→ **Task to carry out**: Find the word "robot" in the listing below, then return every line it appears in.

→ **Exercise input**:
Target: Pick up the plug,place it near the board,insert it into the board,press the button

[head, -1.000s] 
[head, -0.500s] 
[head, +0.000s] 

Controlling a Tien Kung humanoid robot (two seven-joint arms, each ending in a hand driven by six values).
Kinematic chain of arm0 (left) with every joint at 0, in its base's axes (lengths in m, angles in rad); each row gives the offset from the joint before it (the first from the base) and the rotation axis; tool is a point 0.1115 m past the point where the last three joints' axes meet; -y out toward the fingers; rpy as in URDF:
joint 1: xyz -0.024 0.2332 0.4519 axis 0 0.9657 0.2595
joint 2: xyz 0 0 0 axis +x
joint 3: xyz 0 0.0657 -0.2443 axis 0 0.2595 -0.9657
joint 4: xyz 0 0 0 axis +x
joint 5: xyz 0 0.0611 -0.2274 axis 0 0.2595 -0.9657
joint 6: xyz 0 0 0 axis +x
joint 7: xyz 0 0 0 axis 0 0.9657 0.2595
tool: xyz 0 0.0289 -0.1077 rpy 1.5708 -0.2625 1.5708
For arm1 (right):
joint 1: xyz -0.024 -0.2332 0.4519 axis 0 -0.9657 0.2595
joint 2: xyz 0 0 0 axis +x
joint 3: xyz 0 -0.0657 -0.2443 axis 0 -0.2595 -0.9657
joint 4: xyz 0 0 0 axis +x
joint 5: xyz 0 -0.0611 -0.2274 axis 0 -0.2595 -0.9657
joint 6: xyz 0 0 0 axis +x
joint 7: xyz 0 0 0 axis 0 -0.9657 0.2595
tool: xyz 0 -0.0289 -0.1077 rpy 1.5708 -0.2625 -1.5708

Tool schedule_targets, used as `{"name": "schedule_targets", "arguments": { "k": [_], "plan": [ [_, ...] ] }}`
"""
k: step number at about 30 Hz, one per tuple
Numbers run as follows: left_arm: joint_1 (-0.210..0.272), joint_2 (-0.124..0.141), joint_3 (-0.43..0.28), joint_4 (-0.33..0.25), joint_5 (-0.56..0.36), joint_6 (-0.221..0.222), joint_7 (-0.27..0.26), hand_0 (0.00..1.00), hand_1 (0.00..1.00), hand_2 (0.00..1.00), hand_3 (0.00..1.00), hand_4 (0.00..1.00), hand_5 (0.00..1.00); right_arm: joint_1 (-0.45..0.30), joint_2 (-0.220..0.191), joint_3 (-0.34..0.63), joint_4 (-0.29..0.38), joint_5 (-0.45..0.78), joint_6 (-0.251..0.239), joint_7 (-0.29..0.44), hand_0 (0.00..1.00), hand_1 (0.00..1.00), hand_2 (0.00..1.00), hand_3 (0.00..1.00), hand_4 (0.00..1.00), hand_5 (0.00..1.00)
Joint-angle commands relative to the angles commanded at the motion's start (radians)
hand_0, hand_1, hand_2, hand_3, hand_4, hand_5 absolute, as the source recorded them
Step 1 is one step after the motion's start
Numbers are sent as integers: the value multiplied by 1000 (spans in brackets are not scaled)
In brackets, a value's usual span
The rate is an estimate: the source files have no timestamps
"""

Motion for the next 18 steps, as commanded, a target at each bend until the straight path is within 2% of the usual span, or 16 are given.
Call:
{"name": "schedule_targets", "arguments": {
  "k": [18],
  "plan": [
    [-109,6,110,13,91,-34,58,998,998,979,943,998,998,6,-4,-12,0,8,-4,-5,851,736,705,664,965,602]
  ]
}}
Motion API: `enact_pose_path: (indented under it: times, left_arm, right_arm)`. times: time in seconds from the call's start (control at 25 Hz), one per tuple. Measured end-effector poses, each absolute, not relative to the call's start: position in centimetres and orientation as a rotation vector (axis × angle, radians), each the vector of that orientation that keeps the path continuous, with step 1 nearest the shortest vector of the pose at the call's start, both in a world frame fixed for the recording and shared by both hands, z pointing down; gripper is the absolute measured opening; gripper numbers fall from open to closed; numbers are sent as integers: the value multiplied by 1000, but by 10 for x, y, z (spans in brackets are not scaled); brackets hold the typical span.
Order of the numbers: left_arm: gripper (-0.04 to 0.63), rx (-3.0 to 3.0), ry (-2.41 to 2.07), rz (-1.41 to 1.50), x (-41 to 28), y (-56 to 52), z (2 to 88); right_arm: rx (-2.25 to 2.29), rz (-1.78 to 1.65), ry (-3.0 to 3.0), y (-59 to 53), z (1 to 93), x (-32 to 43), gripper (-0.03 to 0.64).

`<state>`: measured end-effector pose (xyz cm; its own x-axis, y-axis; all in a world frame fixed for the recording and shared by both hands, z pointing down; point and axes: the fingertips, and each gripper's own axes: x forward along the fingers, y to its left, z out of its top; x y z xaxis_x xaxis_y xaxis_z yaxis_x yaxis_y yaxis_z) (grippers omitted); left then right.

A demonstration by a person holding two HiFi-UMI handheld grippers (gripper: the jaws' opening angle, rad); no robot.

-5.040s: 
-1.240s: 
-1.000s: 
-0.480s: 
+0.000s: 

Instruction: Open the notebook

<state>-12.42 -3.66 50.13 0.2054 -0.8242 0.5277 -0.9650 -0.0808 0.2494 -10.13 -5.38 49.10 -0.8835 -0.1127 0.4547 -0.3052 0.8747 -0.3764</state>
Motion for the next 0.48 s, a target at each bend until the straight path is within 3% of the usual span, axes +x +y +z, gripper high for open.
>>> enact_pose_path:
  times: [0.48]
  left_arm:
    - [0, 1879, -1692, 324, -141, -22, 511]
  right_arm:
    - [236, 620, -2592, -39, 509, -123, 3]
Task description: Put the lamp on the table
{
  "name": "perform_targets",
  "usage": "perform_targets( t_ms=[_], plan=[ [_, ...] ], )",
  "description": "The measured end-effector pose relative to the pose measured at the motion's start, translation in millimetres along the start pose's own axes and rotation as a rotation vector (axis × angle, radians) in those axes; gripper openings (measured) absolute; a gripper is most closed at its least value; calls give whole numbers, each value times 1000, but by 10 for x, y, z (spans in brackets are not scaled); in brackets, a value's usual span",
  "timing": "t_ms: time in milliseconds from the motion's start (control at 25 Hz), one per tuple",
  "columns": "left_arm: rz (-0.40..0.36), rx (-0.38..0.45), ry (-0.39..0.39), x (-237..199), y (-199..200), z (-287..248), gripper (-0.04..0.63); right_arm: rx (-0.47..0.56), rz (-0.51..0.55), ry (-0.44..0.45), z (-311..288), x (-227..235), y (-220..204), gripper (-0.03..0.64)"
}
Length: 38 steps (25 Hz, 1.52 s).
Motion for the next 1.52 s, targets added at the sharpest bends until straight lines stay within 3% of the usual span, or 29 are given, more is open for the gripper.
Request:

→ **Result of the task**:
Controlling a Tien Kung humanoid robot (two seven-joint arms, each ending in a hand driven by six values).
A demonstration by a person holding two HiFi-UMI handheld grippers (gripper: the jaws' opening angle, rad); no robot.

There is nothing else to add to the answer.